Panelist Allie Brudney, an attorney at the Corporate Accountability Lab, told the audience that civil society groups like hers are able to do on-the-ground investigations that would be difficult for governments to do, because workers are more willing to be honest with an outside group, and because CAL partners with local unions or advocacy groups that the workers trust. "I know, in some cases, companies are going to be surprised" by what CAL finds, she said.

Kimberly Stanton, the Democrats' staff director for the Tom Lantos Human Rights Commission on the House Foreign Affairs Committee, said in the early days of the UFLPA, "CBP has been one of our greatest and most enthusiastic allies in implementing this law."

She noted that her boss, Rep. Jim McGovern, D-Mass., participated in a letter that noted the concern in Congress that the UFLPA Entity List has not yet expanded to companies outside Xinjiang that are connected to Uyghur forced labor. The letter also said Congress may change the current law on de minimis, and asked CBP to share how it is or is not able to enforce UFLPA in the small-package environment (see 2304110034). "The problem with de minimis, from our perspective, is that it doesn't require importers to give you the detailed information about country of origin, for example, that would make it easier to know that a product ... should have a presumption of being banned."
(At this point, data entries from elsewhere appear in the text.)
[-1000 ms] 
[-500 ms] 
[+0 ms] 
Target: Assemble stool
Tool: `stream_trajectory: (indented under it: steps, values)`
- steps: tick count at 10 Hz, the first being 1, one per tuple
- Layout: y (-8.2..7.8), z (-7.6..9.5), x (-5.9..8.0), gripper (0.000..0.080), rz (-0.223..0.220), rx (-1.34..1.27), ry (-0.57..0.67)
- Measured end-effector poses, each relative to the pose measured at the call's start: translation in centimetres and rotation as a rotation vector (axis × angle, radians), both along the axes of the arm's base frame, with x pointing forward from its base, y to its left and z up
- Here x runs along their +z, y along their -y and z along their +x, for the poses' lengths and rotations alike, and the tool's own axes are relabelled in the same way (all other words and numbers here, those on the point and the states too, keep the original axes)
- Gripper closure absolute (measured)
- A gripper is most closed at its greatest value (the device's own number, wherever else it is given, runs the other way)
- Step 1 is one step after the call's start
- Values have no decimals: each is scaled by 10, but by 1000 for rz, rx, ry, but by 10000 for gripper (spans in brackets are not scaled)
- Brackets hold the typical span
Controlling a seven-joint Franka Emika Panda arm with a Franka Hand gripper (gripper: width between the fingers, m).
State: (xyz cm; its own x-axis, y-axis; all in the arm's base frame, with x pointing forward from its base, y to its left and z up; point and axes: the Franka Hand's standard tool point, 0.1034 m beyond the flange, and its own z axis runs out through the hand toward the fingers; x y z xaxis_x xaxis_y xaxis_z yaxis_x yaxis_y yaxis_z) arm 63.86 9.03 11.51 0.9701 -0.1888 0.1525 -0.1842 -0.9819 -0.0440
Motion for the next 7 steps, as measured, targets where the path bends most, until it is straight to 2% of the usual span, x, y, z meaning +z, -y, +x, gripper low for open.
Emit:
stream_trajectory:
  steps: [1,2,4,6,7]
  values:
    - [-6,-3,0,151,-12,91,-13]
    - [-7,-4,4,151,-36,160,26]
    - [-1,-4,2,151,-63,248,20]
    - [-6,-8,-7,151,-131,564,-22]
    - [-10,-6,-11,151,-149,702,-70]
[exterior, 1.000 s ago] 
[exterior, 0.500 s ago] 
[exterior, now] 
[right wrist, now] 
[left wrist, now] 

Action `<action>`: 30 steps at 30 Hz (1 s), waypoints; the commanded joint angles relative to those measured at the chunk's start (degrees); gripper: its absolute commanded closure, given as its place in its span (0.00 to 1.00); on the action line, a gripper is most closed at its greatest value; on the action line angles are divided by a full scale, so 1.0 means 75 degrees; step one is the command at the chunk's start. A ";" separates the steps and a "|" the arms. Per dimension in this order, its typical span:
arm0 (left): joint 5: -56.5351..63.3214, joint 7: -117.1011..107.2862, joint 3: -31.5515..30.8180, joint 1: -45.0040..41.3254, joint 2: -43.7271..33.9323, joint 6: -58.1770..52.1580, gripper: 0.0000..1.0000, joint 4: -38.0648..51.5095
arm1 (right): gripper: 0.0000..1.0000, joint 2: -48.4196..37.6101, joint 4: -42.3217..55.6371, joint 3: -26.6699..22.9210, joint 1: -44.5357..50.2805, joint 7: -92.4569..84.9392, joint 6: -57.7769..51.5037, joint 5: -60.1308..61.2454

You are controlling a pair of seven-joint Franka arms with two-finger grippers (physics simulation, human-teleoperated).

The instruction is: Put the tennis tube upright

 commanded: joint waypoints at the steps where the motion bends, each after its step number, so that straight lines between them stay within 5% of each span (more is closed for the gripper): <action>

Stanton was asked if there will be more legislation like UFLPA, and she said she doesn't know, but said there is a statement of policy in the text that says the U.S. government should use every means it can to end forced labor. "So I think one can take that as sort of an opening shot," she said, and UFLPA is a potential model for other efforts.

She said Congress may learn lessons from UFLPA's implementation. "A bill can often be improved in subsequent iterations," she said. She noted that some elements of the bill didn't make it into law, and that there have been proposals to lower the de minimis threshold, "given these concerns that I mentioned before about that being a channel for sort of sidestepping the ban on importation."

Stanton urged companies not to wait for further legislation and rather "get out in front of this issue .... because the concern about forced labor is long-standing and growing. We don't expect it to go away."